La prima cosa che feci fu farmi iniettare un po’ di filler alle labbra, giusto per riempirle un po’. Poi mi feci limare un po’ il naso per renderlo più alla francese, elegante e raffinato. Infine, verso i sessant’anni, quando la pelle iniziava a diventare cadente e flaccida tanto da farmi rabbrividire ogni volta che per sbaglio mi sfioravo le braccia, decisi di far tagliare via quella in eccesso.

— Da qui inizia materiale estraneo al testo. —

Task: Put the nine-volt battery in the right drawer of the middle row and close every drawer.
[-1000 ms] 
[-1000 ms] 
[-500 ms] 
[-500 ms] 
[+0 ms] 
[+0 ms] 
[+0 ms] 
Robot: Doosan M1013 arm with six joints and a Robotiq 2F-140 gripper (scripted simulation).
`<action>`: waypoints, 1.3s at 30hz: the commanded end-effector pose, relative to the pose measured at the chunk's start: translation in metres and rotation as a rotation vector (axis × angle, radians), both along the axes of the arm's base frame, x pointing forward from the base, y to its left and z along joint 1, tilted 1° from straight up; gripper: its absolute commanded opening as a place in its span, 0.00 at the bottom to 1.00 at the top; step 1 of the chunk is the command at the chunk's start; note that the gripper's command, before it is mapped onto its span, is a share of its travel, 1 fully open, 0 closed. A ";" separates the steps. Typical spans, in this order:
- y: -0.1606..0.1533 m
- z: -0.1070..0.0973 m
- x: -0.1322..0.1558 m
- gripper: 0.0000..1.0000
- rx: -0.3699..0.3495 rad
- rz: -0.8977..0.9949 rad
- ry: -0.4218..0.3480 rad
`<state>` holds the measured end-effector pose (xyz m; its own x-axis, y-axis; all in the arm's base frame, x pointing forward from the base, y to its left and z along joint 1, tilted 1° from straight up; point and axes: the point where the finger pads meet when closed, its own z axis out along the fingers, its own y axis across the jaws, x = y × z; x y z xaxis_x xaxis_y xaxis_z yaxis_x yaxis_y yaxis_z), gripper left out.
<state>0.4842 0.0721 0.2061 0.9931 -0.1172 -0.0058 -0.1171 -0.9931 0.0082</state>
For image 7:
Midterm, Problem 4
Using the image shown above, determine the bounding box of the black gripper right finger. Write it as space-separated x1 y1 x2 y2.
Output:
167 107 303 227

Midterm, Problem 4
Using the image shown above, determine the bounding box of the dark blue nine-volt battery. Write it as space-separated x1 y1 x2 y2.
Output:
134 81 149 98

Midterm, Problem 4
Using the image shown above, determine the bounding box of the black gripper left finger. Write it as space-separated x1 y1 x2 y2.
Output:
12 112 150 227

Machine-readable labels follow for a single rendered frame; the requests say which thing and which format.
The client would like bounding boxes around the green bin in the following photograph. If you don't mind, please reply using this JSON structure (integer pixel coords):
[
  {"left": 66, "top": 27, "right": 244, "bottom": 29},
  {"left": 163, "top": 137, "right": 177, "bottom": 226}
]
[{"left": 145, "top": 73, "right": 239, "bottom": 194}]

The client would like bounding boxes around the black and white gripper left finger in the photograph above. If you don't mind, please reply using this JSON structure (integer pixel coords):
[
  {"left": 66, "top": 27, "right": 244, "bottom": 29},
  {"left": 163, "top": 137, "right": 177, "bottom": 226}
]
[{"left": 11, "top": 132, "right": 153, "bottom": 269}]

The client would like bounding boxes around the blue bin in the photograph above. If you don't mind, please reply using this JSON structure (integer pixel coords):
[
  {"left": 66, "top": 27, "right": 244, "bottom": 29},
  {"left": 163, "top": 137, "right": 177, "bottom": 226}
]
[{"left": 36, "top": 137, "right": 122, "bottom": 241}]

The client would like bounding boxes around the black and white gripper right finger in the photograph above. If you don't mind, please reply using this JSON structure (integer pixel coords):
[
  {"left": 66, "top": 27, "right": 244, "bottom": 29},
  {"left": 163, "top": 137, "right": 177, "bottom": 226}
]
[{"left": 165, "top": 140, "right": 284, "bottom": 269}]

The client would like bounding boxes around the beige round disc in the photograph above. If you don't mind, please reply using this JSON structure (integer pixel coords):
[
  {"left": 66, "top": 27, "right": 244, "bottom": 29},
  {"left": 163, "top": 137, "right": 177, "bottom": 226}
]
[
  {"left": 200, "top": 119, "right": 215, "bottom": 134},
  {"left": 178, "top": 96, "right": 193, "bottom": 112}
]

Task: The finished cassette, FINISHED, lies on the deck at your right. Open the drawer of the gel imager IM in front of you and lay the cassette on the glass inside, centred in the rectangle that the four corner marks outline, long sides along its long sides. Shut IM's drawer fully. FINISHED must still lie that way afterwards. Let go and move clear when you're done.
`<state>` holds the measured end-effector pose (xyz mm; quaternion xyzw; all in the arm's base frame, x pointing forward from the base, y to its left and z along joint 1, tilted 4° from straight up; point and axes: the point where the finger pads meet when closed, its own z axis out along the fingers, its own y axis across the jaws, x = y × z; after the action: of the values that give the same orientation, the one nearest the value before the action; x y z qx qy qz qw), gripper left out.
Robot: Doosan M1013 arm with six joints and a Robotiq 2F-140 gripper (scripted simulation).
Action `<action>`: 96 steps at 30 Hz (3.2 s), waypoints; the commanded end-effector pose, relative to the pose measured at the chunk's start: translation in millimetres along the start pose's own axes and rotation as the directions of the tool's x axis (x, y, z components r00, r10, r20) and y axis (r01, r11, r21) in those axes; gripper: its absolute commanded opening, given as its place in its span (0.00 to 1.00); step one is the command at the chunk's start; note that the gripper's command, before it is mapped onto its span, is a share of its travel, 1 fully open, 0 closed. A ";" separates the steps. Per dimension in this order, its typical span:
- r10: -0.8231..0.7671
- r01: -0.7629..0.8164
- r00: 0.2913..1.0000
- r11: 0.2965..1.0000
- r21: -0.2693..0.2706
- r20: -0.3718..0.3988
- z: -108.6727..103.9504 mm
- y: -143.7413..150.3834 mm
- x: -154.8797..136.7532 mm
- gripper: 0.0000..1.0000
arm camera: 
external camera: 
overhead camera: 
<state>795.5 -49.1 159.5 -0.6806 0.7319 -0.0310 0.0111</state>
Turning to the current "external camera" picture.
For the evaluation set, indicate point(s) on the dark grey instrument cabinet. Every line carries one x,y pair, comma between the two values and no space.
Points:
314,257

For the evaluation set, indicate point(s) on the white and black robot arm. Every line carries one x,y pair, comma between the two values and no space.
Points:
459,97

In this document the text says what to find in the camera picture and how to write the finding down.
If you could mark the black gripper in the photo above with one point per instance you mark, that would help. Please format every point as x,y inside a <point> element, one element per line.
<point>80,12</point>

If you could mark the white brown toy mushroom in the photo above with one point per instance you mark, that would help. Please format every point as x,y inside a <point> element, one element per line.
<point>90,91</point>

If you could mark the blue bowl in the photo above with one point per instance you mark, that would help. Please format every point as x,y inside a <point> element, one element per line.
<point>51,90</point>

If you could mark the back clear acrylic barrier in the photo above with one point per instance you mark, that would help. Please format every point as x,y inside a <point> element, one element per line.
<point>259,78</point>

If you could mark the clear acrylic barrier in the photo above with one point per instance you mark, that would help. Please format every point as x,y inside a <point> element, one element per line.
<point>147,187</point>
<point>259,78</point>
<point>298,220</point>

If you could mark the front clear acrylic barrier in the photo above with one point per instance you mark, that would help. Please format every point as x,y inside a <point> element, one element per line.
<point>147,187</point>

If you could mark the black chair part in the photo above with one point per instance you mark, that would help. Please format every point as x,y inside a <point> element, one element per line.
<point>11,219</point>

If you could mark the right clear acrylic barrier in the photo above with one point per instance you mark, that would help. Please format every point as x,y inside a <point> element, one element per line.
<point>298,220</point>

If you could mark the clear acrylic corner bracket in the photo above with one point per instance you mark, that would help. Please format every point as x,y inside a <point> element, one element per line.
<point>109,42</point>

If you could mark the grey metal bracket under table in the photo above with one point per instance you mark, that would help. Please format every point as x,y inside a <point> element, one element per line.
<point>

Mi dissero che c’erano degli esercizi che avrebbero potuto aiutarmi a rassodare, ma dopo quarantacinque anni di zumba e jogging tra i boschi non avevo più la forza di un tempo.
Il mio caro marito mi regalò quest’intervento a Natale: trovai i settemilaottocento euro che servivano a finanziarlo sotto l’albero, accanto al panettone e al presepe. Inutile dire che fui la donna più felice del mondo.
Dopo quell’intervento non ne ho fatti altri. Lo ammetto, verso i settanta ho pensato di fare una liposuzione per quel dannato grasso in eccesso sul girovita, ma non volevo esagerare. E quindi fino a oggi tutto è stato perfetto…
…all’apparenza. Perché giorno dopo giorno, con la vecchiaia che avanza, nonostante io faccia di tutto per negarlo anche a me stessa, mi sto lentamente disfacendo. Il mio corpo mi sta abbandonando, ormai lo specchio non mi è più amico come una volta. E non ho via di scampo.
Ho passato tutta la vita a prendermi cura del mio corpo con creme antirughe e idratanti, profumi, olii, unguenti, esfolianti, leviganti, rassodanti, autoabbronzanti, per non parlare delle due volte a settimana dall’estetista, della visita bisettimanale alla Spa e quella mensile per manicure e pedicure. Eppure solo ora capisco di aver creduto per tutta la mia vita in un’orribile bugia.
Solo ora, a ottant’anni, la verità mi è chiara: ho rincorso l’apparenza e non c’è nulla di più sbagliato. Possiamo fingere di accettarci per come siamo, ma non saremo mai felici con noi stessi finché non ci convinceremo di essere belli così, di star bene con tutti i nostri piccoli difetti. Non bisogna lavorare solo sul corpo, ma anche sul cervello.
Infatti ho prenotato la lobotomia per stasera. Dicono che curi molti mali, tra cui la depressione, e io sono davvero depressa. Come si fa a vivere in un corpo del genere, tutto grinze e macchie, senza deprimersi giorno dopo giorno?
Il mio psichiatra mi ha dato dei farmaci da prendere, ma non ho mai assunto un’aspirina in tutta la mia vita, figurarsi se ora potrei contaminarmi con quella roba. Lui ha negato di operarmi dicendo che non ce n’è la necessità, ma chi può dire meglio di me stessa di cosa io abbia bisogno? Quindi ho dovuto cercare un po’, ma alla fine ho trovato un dottore molto bravo che è disposto a fare l’intervento per più o meno cinquantamila euro, a patto che non lo dica a nessuno. Mio marito non è più qui tra noi, ma sono certa che sarebbe contento della mia scelta, anzi, mi incoraggerebbe a usare tutti gli ultimi risparmi per farlo… e io preferisco vivere una vita più modesta, ma felice, piuttosto che una vita ricca nella depressione della vecchiaia.
E poi la chirurgia serve a migliorarci, altrimenti non esisterebbe. 
No?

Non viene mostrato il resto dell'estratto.